* [Source records]
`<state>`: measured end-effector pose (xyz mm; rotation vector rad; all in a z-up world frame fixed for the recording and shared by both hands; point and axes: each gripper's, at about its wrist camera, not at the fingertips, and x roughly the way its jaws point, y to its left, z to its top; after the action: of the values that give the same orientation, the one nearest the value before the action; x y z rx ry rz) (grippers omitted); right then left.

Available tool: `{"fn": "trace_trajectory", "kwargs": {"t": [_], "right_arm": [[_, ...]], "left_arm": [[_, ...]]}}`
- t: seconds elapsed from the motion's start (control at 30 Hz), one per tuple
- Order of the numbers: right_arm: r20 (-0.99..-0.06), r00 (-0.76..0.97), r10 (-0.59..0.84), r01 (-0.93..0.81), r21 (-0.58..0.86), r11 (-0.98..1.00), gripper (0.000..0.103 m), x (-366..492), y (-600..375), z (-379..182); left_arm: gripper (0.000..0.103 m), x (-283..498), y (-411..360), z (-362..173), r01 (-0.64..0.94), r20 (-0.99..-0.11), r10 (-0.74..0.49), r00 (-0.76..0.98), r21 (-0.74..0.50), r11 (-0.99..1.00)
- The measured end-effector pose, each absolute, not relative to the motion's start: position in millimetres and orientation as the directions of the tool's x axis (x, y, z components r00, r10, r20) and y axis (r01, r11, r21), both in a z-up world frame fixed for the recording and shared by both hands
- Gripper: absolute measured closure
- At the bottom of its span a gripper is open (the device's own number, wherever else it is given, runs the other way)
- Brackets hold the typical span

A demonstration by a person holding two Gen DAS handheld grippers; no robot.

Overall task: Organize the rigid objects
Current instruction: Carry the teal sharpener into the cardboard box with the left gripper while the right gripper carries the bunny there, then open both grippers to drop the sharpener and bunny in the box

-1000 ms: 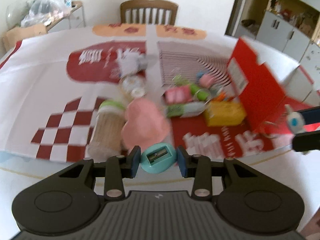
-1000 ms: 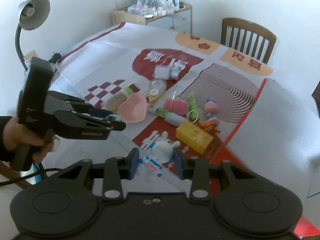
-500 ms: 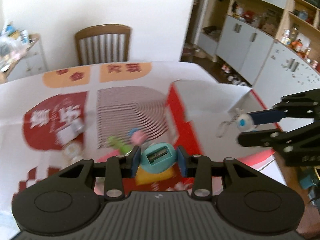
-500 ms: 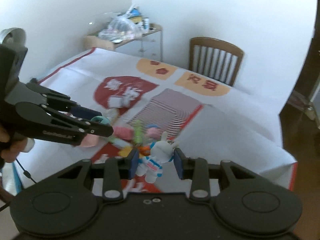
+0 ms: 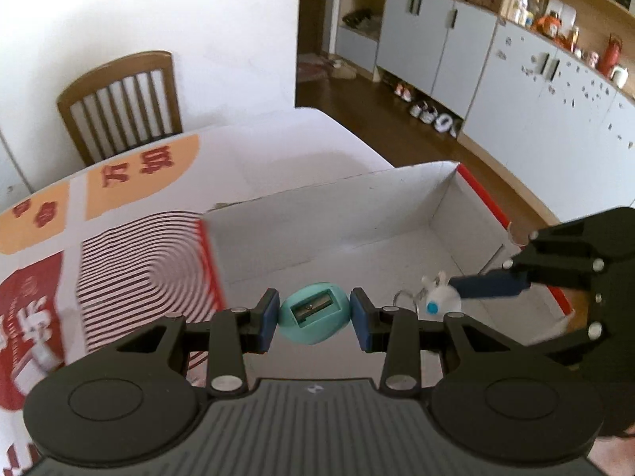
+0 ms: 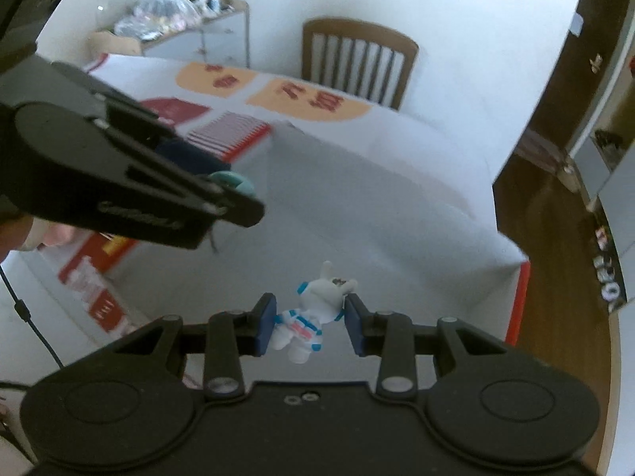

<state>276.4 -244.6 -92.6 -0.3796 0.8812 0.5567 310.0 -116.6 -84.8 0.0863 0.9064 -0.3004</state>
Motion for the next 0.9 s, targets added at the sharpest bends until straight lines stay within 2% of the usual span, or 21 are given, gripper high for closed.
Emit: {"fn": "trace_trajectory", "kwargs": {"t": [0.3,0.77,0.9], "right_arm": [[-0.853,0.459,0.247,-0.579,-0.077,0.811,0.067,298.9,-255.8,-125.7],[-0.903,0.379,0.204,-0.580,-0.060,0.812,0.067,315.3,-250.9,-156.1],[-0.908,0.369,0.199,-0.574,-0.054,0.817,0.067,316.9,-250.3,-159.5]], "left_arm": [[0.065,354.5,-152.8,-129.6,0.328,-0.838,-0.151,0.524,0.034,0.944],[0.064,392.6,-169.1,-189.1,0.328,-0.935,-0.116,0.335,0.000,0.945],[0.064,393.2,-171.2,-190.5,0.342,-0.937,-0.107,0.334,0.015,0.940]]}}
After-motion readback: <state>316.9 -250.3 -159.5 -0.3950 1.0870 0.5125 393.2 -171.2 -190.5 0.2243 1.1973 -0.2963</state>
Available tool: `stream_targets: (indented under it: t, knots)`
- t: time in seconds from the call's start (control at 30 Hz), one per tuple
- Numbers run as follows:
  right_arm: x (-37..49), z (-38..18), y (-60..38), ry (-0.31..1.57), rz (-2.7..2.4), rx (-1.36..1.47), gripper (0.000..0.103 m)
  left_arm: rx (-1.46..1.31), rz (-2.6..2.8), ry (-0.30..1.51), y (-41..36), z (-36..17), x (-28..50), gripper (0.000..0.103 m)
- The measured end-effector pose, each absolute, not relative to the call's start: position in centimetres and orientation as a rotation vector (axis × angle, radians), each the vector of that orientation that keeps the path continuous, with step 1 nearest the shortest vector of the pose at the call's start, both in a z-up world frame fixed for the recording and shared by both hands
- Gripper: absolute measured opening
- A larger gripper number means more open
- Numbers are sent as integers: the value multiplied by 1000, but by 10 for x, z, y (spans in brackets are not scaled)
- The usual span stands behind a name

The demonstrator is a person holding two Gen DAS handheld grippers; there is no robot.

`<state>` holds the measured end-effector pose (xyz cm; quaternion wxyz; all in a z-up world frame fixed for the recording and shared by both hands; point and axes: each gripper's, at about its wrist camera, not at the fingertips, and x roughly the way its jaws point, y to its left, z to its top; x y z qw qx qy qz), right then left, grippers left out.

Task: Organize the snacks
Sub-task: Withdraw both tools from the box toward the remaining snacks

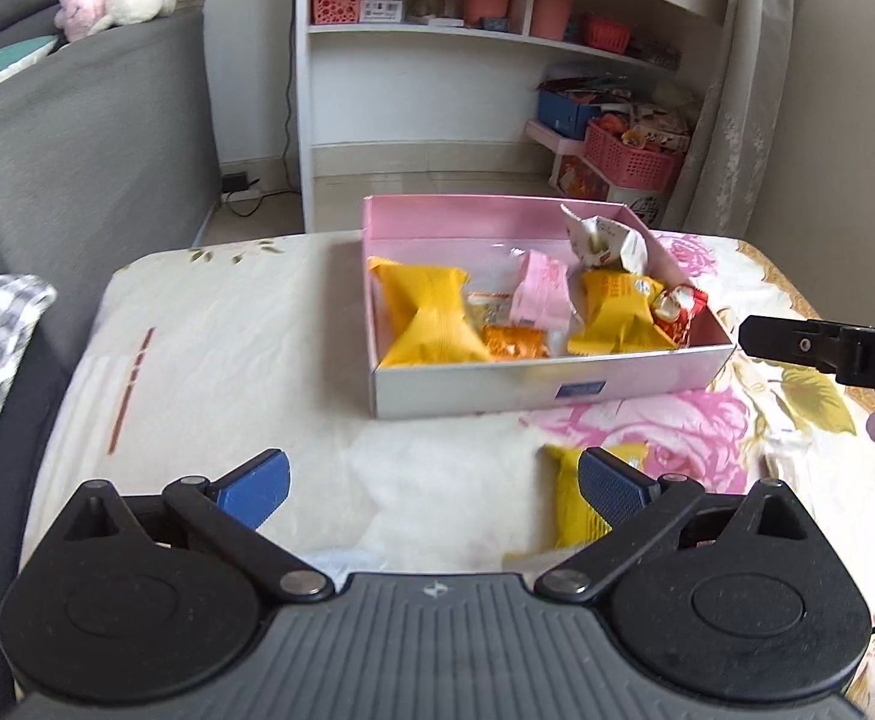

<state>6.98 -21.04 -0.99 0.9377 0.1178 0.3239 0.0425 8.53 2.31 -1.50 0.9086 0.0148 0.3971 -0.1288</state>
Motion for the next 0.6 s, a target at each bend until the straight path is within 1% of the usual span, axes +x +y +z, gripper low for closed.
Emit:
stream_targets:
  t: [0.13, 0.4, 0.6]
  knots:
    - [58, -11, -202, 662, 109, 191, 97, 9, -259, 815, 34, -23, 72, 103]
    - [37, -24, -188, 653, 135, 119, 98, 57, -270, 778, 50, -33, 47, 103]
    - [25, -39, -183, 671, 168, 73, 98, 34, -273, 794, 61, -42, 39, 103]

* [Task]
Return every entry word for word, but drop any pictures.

* [Answer space]
`<state>`: measured end-effector pose (xyz mm; rotation vector rad; all in a z-up world frame fixed for the recording and shared by both hands; point and axes: each gripper's, at about its wrist camera, not at the fingertips, and x roughly the way its jaws point, y to its left, z to its top; after the action: of the values that give the same orientation, the one nearest the value before the action; x y z rx ry rz) (grippers omitted); right then left.

Available tool: `{"fn": "trace_trajectory", "kwargs": {"t": [_], "right_arm": [[_, ...]], "left_arm": [[_, ...]]}}`
- t: seconds elapsed from the motion's start (control at 30 Hz), one per tuple
- Order of the numbers: right_arm: r20 (-0.99..-0.06), r00 (-0.76..0.97), r10 (-0.59..0.84), r01 (-0.93..0.81), r21 (-0.58..0.86), r11 (-0.98..1.00), gripper (0.000..0.103 m), x (-366..492), y (-600..375), z (-379..182); left_arm: gripper (0.000..0.103 m), x (-283..498), y (-411..360), z (-362..173), r01 (-0.64..0.94), r20 (-0.99..-0.11), r10 (-0.74..0.49), r00 (-0.76..0.98), r21 (-0.74..0.50), r11 (-0.99..1.00)
- The measured end-effector pose, each absolute, not relative to the motion's start: position in millimetres and orientation as the directions of the tool's x axis (x, y, z components r00, r10, r20) and y axis (r01, r11, r21), both in a z-up world frame fixed for the recording and shared by both hands
- Gripper: absolute measured closure
- At the bottom of its span a gripper is open (the device's own number, wherever else it is given, runs the other way)
- Brackets hold the typical span

A demonstration by a person holding two Gen DAS handheld grippers; no robot.

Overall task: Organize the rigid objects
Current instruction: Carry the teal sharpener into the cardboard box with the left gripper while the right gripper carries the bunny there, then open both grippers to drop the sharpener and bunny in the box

-1000 ms: 
-1000 ms: 
-500 ms: 
-500 ms: 
+0 ms: 
+0 ms: 

<state>276.4 -244.6 -92.6 -0.3796 0.8812 0.5567 310.0 -116.6 -84.8 0.0863 0.9064 -0.3004</state>
Motion for the next 0.9 s, targets added at the sharpest bends until straight lines stay within 2% of the usual span, or 21 are given, gripper high for closed.
Emit: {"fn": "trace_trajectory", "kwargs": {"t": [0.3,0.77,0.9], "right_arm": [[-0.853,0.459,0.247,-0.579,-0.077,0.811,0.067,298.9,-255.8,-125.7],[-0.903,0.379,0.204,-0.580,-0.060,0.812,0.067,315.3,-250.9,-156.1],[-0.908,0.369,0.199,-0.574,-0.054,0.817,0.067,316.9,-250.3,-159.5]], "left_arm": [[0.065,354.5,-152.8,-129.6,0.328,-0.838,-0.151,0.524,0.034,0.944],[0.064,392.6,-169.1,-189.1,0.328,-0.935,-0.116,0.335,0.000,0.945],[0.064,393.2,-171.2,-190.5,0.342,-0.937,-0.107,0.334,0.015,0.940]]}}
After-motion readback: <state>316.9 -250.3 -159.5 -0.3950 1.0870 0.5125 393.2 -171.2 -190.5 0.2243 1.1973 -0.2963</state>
Available tool: `stream_targets: (indented under it: t, knots)`
- t: time in seconds from the call's start (control at 30 Hz), one per tuple
- Numbers run as follows:
  right_arm: x (-37..49), z (-38..18), y (-60..38), ry (-0.31..1.57), rz (-2.7..2.4), rx (-1.36..1.47), gripper (0.000..0.103 m)
  left_arm: rx (-1.46..1.31), rz (-2.6..2.8), ry (-0.30..1.51), y (-41..36), z (-36..17), x (-28..50), gripper (0.000..0.103 m)
- The measured end-effector pose, each absolute, not relative to the call's start: position in centimetres and orientation as a rotation vector (axis × angle, radians), each the vector of that orientation that keeps the path continuous, with step 1 nearest the shortest vector of the pose at the call's start, both in a z-up world frame fixed for the recording and shared by both hands
- Gripper: absolute measured opening
- A larger gripper number means more open
- Numbers are sent as integers: the value multiplied by 1000, but by 10 for x, z, y (spans in brackets are not scaled)
- The usual span stands behind a name

The demonstrator is a person holding two Gen DAS handheld grippers; there is no robot.

`<state>` holds the measured end-effector pose (xyz cm; quaternion wxyz; all in a z-up world frame fixed for the recording and shared by both hands; point and axes: each gripper's, at about its wrist camera, not at the fingertips, and x roughly the way its jaws point, y to its left, z to its top; x y z qw qx qy qz), right then left, grippers left out.

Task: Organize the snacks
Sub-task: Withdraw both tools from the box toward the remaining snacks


<state>6.98 -21.04 -0.99 0.9377 0.1178 0.3239 0.0425 8.53 2.31 -1.50 0.9086 0.0148 0.3971 -0.1288</state>
Motion for the next 0.6 s, a target at each bend until the straight path is within 1% of the usual span, axes +x +y +z, gripper low for closed.
Emit:
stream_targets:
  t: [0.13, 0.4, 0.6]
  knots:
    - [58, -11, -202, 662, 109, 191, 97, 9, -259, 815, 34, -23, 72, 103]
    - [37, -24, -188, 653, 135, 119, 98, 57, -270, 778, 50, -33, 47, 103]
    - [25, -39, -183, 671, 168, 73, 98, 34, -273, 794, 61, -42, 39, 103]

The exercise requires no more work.